DIRECTIONS FOR THIS TASK:
Your task is to repeat exactly the lines below between the line holding "In this document" and the line holding "<point>150,207</point>", inclusive, and only those.

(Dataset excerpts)
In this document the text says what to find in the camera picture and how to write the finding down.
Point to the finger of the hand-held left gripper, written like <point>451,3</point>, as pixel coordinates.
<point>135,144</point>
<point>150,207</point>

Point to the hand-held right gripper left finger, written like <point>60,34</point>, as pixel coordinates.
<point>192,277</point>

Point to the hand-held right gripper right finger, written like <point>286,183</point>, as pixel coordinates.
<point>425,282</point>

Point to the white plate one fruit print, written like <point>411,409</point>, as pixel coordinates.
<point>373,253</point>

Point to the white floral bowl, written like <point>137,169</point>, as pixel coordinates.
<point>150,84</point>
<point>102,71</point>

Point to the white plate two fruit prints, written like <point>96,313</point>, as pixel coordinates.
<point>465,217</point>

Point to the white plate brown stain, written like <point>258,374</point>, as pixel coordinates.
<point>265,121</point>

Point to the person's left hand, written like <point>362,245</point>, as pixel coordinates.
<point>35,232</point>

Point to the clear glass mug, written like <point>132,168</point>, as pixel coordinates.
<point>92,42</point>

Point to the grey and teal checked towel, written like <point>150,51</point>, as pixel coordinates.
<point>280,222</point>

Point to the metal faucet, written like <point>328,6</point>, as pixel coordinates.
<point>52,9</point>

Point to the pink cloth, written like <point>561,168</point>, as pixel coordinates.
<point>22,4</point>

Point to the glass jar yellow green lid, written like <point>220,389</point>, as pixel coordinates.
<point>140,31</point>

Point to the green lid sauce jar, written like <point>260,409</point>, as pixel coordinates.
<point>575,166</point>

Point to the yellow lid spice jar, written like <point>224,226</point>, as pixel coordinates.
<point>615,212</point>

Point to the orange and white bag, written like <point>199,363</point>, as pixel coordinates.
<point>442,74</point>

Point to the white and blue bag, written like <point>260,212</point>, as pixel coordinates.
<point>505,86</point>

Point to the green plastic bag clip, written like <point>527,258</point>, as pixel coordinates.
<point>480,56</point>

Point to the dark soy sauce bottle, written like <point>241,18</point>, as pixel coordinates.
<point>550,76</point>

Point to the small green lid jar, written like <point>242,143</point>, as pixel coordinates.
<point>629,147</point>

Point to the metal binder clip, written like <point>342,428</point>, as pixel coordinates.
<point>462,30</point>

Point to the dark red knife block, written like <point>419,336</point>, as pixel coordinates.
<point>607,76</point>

---

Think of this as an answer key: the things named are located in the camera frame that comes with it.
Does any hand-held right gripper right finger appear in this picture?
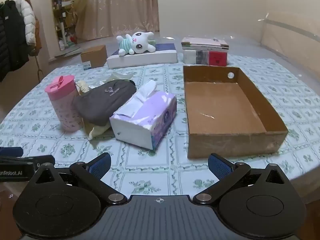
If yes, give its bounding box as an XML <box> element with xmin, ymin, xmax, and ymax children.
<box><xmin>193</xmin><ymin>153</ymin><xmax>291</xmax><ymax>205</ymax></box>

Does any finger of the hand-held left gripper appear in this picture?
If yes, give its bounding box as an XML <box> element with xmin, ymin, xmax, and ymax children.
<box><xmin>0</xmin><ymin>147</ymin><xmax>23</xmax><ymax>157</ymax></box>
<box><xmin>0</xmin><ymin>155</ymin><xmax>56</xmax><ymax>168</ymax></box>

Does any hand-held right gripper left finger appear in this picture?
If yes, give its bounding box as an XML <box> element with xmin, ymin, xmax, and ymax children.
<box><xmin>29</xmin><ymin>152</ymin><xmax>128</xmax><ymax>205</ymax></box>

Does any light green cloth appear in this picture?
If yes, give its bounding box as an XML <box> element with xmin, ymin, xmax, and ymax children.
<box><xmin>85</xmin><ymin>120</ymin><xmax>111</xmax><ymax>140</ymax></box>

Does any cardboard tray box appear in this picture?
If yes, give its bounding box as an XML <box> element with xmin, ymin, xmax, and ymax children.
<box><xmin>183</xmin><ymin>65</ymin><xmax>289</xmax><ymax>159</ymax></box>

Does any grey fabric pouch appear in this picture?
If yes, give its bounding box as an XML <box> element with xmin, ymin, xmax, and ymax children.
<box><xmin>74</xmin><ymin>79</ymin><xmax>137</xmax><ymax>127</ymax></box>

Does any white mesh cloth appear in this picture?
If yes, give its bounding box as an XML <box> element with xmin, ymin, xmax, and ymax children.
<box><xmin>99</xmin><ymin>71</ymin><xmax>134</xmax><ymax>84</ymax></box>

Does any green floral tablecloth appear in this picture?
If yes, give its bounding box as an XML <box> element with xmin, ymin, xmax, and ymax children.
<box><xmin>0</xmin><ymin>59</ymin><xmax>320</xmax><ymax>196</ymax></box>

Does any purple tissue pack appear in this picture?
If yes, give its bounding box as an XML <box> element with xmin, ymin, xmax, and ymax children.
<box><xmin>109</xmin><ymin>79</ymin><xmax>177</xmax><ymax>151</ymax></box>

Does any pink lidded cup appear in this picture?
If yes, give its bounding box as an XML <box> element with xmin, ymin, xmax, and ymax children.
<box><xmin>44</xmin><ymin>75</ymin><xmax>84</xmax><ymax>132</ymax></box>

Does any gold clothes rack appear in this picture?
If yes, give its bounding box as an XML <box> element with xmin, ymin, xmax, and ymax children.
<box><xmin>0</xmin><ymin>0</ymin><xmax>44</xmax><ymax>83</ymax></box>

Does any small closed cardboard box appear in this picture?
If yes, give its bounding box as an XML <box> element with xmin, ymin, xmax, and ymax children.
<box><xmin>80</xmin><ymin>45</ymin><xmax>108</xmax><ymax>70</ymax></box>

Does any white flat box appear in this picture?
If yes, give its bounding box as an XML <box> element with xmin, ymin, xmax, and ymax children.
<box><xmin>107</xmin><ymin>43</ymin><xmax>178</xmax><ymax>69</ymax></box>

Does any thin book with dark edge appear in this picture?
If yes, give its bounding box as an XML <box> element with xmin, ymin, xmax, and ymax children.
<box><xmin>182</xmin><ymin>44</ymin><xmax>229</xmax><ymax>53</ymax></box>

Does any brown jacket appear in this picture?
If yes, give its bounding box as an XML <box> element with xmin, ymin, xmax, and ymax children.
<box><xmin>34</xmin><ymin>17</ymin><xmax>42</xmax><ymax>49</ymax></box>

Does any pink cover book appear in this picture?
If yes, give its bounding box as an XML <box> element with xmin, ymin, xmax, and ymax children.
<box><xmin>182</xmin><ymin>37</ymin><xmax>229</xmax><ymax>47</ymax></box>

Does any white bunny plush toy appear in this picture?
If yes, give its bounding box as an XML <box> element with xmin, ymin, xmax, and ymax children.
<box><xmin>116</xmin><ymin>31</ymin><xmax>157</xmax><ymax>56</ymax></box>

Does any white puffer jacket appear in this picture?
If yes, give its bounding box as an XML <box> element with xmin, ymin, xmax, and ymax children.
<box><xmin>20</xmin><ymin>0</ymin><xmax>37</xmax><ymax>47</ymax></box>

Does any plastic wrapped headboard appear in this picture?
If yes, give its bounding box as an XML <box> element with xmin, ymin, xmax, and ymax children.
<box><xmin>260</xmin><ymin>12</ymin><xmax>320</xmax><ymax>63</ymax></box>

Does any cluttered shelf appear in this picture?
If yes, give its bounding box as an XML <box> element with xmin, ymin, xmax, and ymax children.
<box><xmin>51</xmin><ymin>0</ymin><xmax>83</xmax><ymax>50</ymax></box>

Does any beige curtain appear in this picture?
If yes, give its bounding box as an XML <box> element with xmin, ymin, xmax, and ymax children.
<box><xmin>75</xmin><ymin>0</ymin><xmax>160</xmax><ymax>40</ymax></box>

OUTPUT FOR THIS TASK:
In this document the text says what to find in the camera picture and how to write the finding down.
Point to the finger of the hand-held left gripper, written like <point>451,3</point>, as pixel coordinates.
<point>135,144</point>
<point>150,207</point>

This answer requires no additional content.